Implementation: Setting Up ntopng on Ubuntu
Let’s get this running on an Ubuntu system. We will use ntopng for the dashboard and softflowd as our exporter.
1. Install ntopng
Add the official ntop repository to get the latest stable version. Avoid the versions in the default Ubuntu repos. They are often three years out of date and lack modern features.
# Add the ntop repository
wget http://apt.ntop.org/$(lsb_release -sc)/all/apt-ntop.deb
sudo dpkg -i apt-ntop.deb
# Update and install
sudo apt update
sudo apt install ntopng nprobe
2. Configure ntopng
Edit the configuration file.

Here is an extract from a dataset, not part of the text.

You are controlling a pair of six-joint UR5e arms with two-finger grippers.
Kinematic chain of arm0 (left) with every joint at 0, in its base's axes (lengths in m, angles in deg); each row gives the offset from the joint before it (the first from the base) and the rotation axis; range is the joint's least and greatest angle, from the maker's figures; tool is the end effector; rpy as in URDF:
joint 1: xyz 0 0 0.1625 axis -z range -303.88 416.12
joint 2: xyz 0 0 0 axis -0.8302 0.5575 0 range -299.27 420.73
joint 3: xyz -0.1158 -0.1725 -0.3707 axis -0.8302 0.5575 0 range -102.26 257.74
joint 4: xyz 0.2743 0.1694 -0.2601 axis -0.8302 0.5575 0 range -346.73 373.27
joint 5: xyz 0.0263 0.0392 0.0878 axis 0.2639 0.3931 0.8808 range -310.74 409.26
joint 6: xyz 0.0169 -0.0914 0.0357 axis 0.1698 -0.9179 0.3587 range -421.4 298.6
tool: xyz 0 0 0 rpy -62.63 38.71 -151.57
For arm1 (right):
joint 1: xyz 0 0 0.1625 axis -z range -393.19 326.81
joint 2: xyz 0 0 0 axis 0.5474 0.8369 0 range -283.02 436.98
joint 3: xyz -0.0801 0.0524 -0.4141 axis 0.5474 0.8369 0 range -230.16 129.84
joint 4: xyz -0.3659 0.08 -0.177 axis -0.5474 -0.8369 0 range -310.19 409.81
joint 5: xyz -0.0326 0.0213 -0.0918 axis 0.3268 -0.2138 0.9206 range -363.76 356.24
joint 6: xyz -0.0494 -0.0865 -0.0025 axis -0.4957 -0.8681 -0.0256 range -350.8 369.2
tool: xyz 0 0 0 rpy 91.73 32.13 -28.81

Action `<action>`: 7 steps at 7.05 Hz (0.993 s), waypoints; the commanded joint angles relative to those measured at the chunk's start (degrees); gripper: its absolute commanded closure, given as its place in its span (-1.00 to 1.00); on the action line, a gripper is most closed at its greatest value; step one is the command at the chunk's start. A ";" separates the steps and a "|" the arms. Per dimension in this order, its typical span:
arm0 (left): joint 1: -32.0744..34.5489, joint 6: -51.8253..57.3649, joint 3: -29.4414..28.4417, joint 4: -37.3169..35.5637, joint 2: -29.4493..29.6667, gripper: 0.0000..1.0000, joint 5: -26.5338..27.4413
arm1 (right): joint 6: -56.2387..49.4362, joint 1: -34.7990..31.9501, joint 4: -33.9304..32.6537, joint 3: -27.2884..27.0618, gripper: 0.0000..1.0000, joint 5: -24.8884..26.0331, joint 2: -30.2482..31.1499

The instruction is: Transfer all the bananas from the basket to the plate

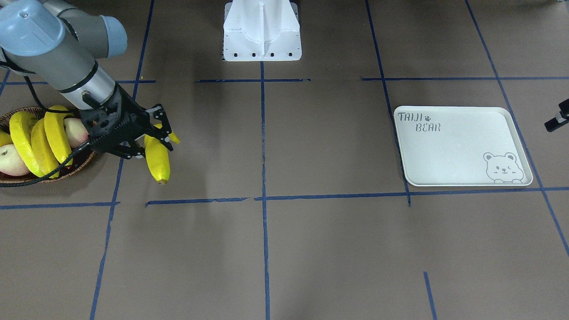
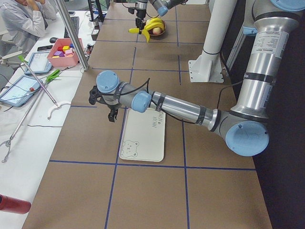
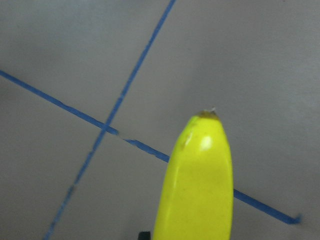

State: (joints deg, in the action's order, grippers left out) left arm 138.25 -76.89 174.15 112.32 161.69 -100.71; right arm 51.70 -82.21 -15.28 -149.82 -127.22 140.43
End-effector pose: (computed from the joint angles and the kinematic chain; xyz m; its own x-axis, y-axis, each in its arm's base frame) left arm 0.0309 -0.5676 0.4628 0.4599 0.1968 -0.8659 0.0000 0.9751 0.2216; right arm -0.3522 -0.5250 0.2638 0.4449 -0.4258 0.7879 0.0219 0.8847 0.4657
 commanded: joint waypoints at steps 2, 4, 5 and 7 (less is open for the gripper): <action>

We want ntopng to act as a collector rather than just sniffing a local interface.
sudo nano /etc/ntopng/ntopng.conf
Add these lines to collect data on port 5555 via ZeroMQ:
-i=view:all
-i=tcp://127.0.0.1:5555
-w=3000
-d=/var/lib/ntopng
3. Setting up softflowd
If your router doesn’t support NetFlow, use softflowd on the server itself. This tool turns your Linux box into a NetFlow-capable device.
sudo apt install softflowd
# Export eth0 traffic to our collector on port 2055
sudo softflowd -i eth0 -n 127.0.0.1:2055 -v 9
4. Bridging with nProbe
ntopng often uses nProbe as a proxy. nProbe collects raw NetFlow (port 2055) and forwards it to ntopng (port 5555) in a format it understands perfectly.
# Collect NetFlow on 2055 and forward to ntopng on 5555
sudo nprobe --zmq "tcp://*:5555" -i none -n none --collector-port 2055
Real-World Troubleshooting
Once you log into the dashboard at http://your-server-ip:3000, you’ll see a wealth of data. Here is how I use it when things go wrong:
- Finding ‘Top Talkers’: Sort the Hosts section by throughput. I once found a misconfigured backup script trying to sync 1.5 TB of data during peak business hours this way. It took 30 seconds to find.
- Detecting DDoS: Check the Flows tab. If you see 50,000 flows from unique external IPs to one internal IP—all with low byte counts—you are facing a SYN flood.
- App Visibility: ntopng uses nDPI to guess the application. It can tell you if that encrypted traffic is an AWS S3 upload or just someone watching Netflix in the office.
Keep an eye on the ‘Flow Expiration’ settings. If flows expire too quickly, your graphs look choppy. If they stay active too long, your ‘real-time’ data feels lagged. Set active flows to expire every 60 seconds for the best balance.
Moving to flow-based monitoring gives you the high-level visibility needed for modern networks. While packet capture explains the ‘how’, NetFlow tells you the ‘who, what, and where’. Adding both to your toolkit ensures you aren’t flying blind when the next spike hits.